As the Seed falls to Earth, Tabitha, the Artificial Human made as a failed attempt to create a mechanical vessel for Mithos's sister Martel, is standing in the ruins of the Tower, and the seed falls on top of her, opens up, and she's infused with a whole crapton of spirits we've never seen before, including Mithos's sister, and when Lloyd and Colette come down to earth, she introduces herself as the Goddess Martel, the Goddess that Mithos made up for his Path of Inspiration. She's made up of all those spirits, and is the new guardian of the new World Tree. She shows the heroes what the Tree will look like when it's grown (which looks like the Game Over screen), and tells them that in its current state, it will die, so they have to give it happy thoughts or something, and Lloyd has to give it a new name. Then Lloyd goes "This tree's name is- * CREDITS*
The name thing is a bit of a joke. The game is a prequel to Tales of Phantasia, which features a Mana Tree, inhabited by the Goddess Martel, and is set thousands of years later. The name of the tree in that? Yggdrasil, same as the mythological tree and the villain of Symphonia. They didn't say it probably to be funny and/or keep from making the connection between the games even more obvious than it already was.
All of this makes more sense on subsequent playthroughs, if you read the text a little closer. One of Mithos' reasons for what he did was that, just as Martel would absorb the Great Seed if she was revived, the Great Seed would absorb her if it was sprouted. It's just that until the end, no one really understood what that meant. The other spirits that joined her were the souls of the other Chosen Ones, who had died in Martel's name while trying to fuse with her soul, their souls instead absorbed into the Great Seed; the composite spirit of Martel and the Chosen Ones became not a true goddess, but the guardian spirit of the new mana tree, who happens to be named Martel because that's the dominant spirit. Lloyd's unusual wings are most likely because of his special Angelus Exsphere, which was noted as being unique throughout the game. As for the revival of the Seed, this one is harder to see, but after he destroys Mithos' crystal, the sparkling fragments of it flow into Lloyd's Exsphere. When he and Colette are then trying everything they can to revive the Seed, that same pattern of sparkles flows out in reverse - the remnants of Mithos' spirit, seeking peace with his sister and contributing the final burst of mana that allows the Seed to revive.
  • Gainaxing: Visible on Martel in the ending cutscene. Also, pick Sheena as your avatar character and run around.
  • Gambit Pileup: Let's just say there's a lot going on.
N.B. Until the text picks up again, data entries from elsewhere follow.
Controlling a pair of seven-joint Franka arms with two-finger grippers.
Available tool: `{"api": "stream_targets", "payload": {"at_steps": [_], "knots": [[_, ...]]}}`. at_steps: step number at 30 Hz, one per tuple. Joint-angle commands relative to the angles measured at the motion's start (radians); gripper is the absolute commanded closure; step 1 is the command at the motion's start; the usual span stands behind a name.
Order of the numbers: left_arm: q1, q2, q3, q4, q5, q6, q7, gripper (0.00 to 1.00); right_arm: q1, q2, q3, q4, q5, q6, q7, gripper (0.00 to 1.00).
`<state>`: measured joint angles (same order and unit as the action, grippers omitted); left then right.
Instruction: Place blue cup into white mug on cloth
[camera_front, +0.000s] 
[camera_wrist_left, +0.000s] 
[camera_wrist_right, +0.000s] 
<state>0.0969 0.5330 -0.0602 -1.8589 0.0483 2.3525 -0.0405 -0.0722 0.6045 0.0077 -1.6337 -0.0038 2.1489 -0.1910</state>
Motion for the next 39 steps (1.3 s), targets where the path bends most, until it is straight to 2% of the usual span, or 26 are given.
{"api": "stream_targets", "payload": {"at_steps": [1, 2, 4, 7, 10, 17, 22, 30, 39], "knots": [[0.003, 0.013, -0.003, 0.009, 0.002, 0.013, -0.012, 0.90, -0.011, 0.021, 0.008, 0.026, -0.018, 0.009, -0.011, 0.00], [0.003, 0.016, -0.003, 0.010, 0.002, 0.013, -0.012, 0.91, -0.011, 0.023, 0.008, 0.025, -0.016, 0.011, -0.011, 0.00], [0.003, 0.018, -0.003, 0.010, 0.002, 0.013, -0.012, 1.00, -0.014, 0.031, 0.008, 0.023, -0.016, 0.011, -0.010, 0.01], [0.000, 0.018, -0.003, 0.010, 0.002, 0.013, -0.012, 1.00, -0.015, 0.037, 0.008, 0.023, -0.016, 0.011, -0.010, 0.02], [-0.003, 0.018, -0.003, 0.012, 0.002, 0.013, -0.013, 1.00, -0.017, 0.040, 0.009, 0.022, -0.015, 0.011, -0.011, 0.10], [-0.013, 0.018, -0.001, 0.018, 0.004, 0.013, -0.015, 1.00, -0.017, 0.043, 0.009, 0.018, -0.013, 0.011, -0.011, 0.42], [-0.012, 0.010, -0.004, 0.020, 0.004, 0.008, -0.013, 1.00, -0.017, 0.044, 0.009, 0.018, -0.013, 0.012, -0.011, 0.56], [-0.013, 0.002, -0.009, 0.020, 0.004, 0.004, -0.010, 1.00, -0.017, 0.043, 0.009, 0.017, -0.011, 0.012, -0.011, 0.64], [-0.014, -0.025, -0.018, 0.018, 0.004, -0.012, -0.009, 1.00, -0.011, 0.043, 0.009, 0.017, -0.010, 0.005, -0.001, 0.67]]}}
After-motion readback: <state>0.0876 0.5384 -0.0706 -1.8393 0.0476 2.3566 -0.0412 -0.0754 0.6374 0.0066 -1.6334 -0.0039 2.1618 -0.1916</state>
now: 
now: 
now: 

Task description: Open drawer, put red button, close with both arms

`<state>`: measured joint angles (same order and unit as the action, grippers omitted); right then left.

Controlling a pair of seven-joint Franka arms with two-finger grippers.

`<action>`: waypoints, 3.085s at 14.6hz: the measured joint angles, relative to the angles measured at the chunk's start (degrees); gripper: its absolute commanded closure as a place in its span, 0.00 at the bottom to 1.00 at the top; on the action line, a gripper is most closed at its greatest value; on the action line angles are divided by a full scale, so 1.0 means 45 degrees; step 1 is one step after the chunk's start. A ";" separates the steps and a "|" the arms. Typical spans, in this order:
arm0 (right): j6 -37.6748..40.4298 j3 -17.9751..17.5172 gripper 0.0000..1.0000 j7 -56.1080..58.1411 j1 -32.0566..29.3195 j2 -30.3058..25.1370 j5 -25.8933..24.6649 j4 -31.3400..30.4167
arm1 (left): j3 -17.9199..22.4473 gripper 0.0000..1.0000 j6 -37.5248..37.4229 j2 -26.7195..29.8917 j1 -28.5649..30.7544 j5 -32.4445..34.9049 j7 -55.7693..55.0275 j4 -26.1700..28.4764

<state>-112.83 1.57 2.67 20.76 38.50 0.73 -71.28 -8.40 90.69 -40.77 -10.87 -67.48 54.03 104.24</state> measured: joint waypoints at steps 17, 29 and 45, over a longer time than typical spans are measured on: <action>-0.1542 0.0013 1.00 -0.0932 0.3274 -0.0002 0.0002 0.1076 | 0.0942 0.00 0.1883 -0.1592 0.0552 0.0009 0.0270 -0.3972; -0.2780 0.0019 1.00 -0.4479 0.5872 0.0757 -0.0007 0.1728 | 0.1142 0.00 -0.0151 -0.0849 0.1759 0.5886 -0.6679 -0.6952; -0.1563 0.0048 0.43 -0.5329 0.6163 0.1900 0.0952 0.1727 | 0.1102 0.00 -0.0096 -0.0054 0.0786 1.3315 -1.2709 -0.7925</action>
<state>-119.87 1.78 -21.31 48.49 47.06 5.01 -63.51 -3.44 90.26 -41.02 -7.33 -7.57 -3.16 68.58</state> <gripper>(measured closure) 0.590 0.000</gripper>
  • Gameplay and Story Segregation:
    • Suffers pretty bad from it, considering how powerful the party becomes.
    • But also gameplay and story integration; when Raine gets the Unicorn's Horn, and when Colette loses her voice. Not to mention a rather subtle one comes from when you notice Kratos's AI behavior - he actually uses First Aid on Lloyd quite a bit.
  • Glass Cannon: Colette, Genis, and Sheena. Especially frustrating with Genis and Sheena, since their most powerful attacks rely on them getting into Overlimit first, which requires them to get hit at least a few times. Especially frustrating with Sheena, considering she has arguably the worst damage output otherwise. Even resident White Mage Raine can put up better numbers with attack magic. People rag on Sheena for this, but it seems a Justified trope considering that she might be a Guardian User/Magical Ninja, but she wasn't raised to be a fighter, and in fact one thing about making pacts that terrifies her as well as the Volt incident is that they refuse to make a vow with her and attack.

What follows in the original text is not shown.